L’Italia fa record di medaglie alle Olimpiadi e i suoi atleti regalano emozioni

Incredibile, straordinario, sorprendente, eccitante, commovente, da pelle d’oca. La retorica spesso rischia di essere ridondante e di appesantire un lieto evento, ma ci sono eventi talmente lieti che della retorica se ne infischiano e anche se se ne abusa un po’, chissenefrega. E allora, abusiamone, facendo uscire dal cuore e dalla tastiera tutti i sentimenti che una giornata come quella che venerdì 6 agosto ci ha donato. Cosa è successo? È successo che alle Olimpiadi di Tokyo l’Italia ha conquistato 3 medaglie e tutte tre sono del metallo più prezioso: d’oro. Prima nella 20 km di marcia con Antonella Palmisano, poi nel karate -75 kg con Gigi Busà e qualche minuto più tardi le frecce della 4×100 maschile: Patta, Jacobs, Desalu e Tortu. 

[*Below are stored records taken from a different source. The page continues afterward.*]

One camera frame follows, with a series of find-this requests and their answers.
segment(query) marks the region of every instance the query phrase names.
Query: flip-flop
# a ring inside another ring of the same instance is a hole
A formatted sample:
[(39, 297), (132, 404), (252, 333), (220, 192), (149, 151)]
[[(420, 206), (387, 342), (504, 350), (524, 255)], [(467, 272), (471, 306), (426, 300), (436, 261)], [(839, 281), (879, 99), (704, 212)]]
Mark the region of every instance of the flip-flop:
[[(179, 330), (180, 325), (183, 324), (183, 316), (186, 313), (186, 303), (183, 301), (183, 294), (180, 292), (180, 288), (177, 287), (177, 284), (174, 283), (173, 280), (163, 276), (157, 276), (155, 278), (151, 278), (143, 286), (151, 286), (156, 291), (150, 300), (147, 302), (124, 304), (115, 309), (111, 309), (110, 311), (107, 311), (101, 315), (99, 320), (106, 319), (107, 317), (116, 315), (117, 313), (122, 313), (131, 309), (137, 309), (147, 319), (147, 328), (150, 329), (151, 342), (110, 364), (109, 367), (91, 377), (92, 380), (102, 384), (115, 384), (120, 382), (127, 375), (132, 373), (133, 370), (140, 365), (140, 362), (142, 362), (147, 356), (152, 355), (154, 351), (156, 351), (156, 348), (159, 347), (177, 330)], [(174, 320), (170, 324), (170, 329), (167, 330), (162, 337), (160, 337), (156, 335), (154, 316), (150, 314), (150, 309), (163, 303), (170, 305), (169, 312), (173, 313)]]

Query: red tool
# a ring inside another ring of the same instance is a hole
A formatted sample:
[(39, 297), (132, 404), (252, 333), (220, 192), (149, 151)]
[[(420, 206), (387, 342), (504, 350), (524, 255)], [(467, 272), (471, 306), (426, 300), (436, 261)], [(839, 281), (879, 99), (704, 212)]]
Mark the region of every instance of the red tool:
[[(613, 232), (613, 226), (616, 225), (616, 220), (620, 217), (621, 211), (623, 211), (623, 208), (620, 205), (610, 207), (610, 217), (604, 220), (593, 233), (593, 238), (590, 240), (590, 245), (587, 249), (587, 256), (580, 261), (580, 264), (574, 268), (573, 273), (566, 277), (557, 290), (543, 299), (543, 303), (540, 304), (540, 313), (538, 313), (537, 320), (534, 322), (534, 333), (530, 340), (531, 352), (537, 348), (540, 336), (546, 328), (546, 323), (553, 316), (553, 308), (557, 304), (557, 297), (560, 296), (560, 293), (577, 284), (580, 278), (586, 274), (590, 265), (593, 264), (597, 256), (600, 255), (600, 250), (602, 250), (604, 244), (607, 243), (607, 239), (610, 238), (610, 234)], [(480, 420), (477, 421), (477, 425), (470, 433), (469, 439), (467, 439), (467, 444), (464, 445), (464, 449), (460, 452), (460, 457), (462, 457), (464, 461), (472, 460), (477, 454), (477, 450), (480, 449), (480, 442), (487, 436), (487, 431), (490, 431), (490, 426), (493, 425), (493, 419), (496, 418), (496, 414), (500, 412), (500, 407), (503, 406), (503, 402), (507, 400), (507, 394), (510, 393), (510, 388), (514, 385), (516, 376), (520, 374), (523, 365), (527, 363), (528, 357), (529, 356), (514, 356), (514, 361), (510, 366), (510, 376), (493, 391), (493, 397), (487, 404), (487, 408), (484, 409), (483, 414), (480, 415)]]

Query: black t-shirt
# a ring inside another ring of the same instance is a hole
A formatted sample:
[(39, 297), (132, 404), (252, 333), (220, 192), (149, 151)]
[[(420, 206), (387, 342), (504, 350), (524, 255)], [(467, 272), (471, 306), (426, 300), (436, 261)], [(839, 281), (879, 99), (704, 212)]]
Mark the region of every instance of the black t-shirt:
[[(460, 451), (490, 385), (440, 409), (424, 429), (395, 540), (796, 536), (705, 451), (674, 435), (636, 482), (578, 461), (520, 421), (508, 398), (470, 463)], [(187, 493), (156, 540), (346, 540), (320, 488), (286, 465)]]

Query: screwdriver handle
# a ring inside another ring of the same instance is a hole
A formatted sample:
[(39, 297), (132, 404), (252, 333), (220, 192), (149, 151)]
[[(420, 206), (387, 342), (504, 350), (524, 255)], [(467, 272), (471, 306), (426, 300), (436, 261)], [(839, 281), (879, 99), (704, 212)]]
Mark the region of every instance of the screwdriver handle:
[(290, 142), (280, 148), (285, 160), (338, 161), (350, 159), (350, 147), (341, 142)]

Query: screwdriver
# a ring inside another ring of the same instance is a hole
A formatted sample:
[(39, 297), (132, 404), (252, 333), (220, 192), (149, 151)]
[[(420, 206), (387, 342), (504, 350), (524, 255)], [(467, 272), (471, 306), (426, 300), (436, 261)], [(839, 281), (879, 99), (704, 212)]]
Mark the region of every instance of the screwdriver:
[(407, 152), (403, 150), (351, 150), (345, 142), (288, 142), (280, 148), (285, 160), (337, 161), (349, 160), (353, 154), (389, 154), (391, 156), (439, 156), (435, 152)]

Impossibile stare al passo con gli aggiornamenti del medagliere italiano che cambia minuto dopo minuto bruciando record su record. Ora dice 38 medaglie, di cui 10 d’oro, 10 d’argento e 18 di bronzo: il risultato più ricco nella storia delle Olimpiadi per il tricolore. Un tricolore che sventola sempre di più e che conferma di avere colori sempre più saturi e impressi sul cuore degli atleti quando il Paese, o un determinato movimento, vive di momenti di crisi. Noi siamo usciti da una Guerra, quella del Covid, che ci ha messo in ginocchio più che ogni altro Paese e ora, grazie allo sport, risaliamo, ci riuniamo, gioiamo, ci ritroviamo, ci riscopriamo. Un malsano piacere da dover affondare per risalire, ma questo è il nostro Dna e c’è poco da fare: non resta che conviverci e sapere che ad ogni passo nel buio succederà un trionfo.

È solo sport? Forse, eppure c’è dell’altro. Basta guardare negli occhi gli atleti che vincono: increduli, felici, sanamente rabbiosi, forti, generosi, semplici. Là nel Sol Levante dove ci sono solo tecnici e nessun famigliare, in tanti colgono l’occasione per mandare saluti a casa, citando la mamma tra le prime, primissime. Perché siamo un popolo fatto così che, mammone, trova negli affetti più stretti la forza per fare al meglio ciò che si sa fare meglio. Bamboccioni? Solo se questo cuore grande così lo si sfrutta male, non se lo si mette al servizio di un talento donato da Dio e fatto fruttare al meglio.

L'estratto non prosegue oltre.